Task directions:
Lines from the one containing "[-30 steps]" through the last line of the data are to be returned exactly, both ends included, minus any pictures.

═══

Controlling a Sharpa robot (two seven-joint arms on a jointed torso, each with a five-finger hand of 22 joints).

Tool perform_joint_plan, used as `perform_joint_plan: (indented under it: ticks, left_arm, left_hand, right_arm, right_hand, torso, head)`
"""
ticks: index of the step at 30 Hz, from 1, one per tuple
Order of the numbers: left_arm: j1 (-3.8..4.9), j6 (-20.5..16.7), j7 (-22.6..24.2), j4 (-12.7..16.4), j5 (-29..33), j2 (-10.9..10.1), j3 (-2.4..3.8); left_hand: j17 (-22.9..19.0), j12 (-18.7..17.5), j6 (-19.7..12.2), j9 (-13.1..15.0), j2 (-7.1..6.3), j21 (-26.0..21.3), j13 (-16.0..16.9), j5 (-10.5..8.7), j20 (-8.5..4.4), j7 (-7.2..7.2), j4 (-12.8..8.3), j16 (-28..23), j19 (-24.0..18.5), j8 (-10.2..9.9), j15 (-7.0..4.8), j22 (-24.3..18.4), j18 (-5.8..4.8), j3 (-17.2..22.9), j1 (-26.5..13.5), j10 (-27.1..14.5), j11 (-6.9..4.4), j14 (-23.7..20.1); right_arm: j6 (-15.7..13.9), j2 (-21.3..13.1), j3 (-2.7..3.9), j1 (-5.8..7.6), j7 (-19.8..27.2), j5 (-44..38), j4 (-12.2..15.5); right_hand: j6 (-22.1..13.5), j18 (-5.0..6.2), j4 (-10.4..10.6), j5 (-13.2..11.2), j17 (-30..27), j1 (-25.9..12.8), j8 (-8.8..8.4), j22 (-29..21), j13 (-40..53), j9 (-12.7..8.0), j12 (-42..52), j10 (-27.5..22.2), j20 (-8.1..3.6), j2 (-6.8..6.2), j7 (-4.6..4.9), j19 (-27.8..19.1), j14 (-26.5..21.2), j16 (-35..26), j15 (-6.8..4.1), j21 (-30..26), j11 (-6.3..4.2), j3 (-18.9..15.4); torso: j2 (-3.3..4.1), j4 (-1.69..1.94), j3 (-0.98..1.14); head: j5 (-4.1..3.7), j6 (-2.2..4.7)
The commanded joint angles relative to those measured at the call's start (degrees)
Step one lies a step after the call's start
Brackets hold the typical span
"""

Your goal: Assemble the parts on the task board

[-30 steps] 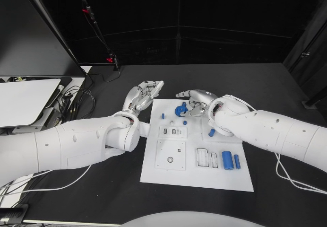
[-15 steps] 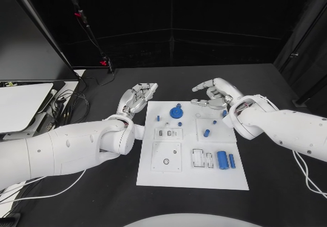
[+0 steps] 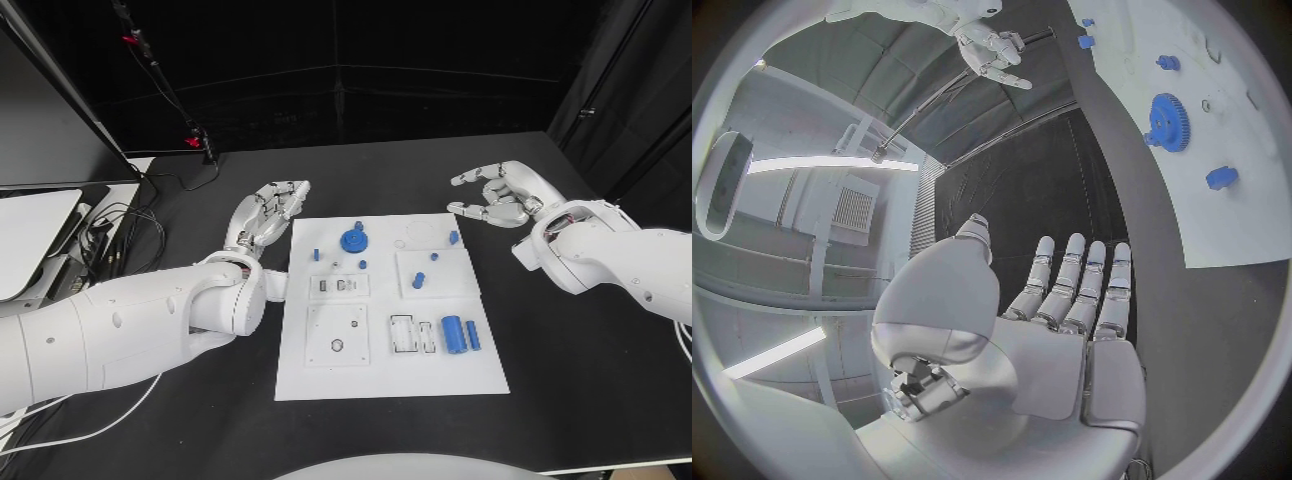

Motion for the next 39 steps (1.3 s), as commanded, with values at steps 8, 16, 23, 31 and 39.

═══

Your solution:
[-30 steps] 
[-15 steps] 
[+0 steps] 

Motion for the next 39 steps (1.3 s), as commanded, with values at steps 8, 16, 23, 31 and 39.

The output for this exercise is finished.